Russia on Tuesday blamed saboteurs for orchestrating a series of explosions at an ammunition depot in Russian-annexed Crimea, further to the south. Last week blasts ripped through a Crimean air base, which Moscow at the time said was caused by an accident.

1:09 a.m.: After early-morning blasts awoke residents of Druzhkivka, a city in the eastern Ukrainian region of Donetsk, they found smashed rooftops and massive craters surrounding them.

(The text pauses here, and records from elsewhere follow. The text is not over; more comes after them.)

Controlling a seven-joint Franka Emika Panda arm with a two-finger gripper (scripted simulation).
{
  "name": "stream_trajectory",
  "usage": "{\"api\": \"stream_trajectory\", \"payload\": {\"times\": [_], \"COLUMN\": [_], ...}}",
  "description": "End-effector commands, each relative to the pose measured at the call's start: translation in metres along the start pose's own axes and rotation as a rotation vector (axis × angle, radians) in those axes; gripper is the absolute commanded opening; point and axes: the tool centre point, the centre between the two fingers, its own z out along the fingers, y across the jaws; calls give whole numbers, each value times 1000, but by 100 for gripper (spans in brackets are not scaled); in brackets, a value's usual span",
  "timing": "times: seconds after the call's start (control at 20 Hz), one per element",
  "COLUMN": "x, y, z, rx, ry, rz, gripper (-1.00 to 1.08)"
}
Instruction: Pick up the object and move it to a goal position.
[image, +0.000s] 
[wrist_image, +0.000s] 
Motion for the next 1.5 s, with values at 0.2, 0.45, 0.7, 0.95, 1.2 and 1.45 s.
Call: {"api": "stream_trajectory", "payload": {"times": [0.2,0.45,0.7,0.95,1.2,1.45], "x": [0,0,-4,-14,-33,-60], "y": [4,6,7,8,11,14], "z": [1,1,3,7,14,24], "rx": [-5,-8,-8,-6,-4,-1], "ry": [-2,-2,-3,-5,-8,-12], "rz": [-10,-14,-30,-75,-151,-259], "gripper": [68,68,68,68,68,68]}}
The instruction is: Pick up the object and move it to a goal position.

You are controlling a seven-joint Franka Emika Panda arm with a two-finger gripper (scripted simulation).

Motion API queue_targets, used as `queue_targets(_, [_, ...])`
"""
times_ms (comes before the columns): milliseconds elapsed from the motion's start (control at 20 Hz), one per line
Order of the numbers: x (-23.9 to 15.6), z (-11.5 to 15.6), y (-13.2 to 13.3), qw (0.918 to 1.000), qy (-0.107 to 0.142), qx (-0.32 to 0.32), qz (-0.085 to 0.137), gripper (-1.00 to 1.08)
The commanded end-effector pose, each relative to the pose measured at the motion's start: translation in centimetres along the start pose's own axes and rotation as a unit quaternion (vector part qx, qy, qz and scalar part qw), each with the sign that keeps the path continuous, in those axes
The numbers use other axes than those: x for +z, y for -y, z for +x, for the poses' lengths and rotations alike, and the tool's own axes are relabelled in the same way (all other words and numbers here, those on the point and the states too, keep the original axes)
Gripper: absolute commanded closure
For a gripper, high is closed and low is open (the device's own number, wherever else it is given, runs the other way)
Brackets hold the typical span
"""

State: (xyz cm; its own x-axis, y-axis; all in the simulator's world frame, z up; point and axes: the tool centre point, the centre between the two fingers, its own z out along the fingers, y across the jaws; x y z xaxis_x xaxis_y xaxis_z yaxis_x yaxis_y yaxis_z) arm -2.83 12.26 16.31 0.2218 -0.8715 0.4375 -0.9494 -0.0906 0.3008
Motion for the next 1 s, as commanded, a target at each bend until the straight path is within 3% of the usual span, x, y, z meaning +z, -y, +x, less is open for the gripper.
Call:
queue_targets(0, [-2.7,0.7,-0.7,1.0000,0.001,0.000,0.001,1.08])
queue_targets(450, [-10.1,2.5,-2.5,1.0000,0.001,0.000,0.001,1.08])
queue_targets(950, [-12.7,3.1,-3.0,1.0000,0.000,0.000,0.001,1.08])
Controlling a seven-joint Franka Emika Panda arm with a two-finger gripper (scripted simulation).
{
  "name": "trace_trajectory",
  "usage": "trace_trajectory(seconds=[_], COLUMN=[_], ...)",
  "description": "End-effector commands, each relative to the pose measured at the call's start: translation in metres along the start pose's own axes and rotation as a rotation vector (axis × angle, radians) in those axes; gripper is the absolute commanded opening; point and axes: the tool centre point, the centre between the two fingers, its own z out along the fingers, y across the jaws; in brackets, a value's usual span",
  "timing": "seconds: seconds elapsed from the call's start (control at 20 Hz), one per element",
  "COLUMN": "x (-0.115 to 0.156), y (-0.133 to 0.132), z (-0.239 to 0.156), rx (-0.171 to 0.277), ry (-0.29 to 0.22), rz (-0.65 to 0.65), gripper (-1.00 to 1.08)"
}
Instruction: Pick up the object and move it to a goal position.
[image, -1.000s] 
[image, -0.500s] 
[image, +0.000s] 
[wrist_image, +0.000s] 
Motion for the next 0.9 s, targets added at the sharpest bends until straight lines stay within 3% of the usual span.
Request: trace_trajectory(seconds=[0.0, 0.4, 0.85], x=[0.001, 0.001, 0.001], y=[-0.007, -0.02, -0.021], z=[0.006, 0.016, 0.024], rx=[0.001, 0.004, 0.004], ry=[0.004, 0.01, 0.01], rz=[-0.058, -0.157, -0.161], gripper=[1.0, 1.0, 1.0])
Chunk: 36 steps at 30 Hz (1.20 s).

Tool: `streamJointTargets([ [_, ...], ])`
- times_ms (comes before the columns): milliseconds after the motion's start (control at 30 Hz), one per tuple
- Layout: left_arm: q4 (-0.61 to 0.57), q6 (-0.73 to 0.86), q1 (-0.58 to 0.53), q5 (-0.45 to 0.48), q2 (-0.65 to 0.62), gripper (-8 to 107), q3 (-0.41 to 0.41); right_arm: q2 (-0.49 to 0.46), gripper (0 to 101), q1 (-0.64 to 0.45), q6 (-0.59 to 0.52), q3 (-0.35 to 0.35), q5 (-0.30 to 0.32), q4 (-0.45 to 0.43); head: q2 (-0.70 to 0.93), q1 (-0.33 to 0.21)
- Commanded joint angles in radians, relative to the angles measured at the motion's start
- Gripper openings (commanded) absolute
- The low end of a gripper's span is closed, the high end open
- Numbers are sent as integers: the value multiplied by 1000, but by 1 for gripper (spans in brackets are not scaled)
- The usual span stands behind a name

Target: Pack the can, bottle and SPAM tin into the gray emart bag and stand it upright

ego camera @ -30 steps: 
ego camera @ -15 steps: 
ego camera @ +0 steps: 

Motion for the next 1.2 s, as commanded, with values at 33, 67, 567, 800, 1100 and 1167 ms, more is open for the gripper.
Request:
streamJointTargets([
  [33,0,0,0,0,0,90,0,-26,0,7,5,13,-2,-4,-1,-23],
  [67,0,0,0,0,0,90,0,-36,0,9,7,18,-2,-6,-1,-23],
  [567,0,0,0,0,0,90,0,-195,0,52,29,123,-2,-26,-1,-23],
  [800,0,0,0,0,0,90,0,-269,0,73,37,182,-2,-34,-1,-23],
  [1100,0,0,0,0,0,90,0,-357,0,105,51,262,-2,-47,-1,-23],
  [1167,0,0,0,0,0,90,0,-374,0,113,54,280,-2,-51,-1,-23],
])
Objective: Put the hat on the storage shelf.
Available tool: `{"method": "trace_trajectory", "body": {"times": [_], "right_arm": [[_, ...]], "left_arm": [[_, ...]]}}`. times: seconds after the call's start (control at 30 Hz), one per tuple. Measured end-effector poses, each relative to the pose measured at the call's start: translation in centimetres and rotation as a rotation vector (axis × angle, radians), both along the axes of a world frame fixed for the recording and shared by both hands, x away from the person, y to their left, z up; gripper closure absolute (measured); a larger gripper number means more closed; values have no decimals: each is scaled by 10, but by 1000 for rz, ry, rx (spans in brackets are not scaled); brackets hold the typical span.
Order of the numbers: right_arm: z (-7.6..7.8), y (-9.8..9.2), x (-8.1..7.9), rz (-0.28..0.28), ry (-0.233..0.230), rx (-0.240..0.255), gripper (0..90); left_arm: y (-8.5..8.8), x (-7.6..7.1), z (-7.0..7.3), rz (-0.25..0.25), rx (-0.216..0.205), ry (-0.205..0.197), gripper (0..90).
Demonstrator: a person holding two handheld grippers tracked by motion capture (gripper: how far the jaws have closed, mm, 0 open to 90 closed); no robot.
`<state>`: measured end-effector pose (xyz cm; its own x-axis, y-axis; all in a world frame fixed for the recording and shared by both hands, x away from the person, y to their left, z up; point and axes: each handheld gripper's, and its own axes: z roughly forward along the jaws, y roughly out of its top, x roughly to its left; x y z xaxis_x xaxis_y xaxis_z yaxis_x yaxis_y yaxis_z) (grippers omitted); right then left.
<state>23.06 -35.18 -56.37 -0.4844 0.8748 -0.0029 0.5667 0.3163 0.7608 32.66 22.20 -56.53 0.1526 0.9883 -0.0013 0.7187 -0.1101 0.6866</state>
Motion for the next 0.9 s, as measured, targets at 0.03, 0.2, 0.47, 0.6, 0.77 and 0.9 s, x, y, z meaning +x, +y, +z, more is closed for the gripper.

But as they began clearing rubble on Aug. 17, sharing their stories with Radio Free Europe/Radio Liberty correspondent Serhiy Horbatenko, they rejected the notion of moving somewhere away from the front line.

"Where should we evacuate to?" asked one woman. "Who needs us and where?"

12:02 a.m.: Jailed Russian journalist Yelena Shukayeva, who contributes to RFE/RL's Russian Service and several other independent media outlets, has started a hunger strike to protest a 14-day jail sentence handed to her in the Urals city of Yekaterinburg on Aug. 17 for reposting jailed opposition politician Alexey Navalny's investigative materials online, Radio Free Europe/Radio Liberty reported.

The OVD-Info human rights group said Thursday that Shukayeva revealed that her hunger strike is "a protest against police arbitrariness, the distortion of common sense, and the pandering of judges to any fantasies the police have."

Shukayeva was sentenced to 14 days in jail after a court in Yekaterinburg found her guilty of propagating and publicly displaying symbols of an extremist organization.

Some information in this report came from Reuters.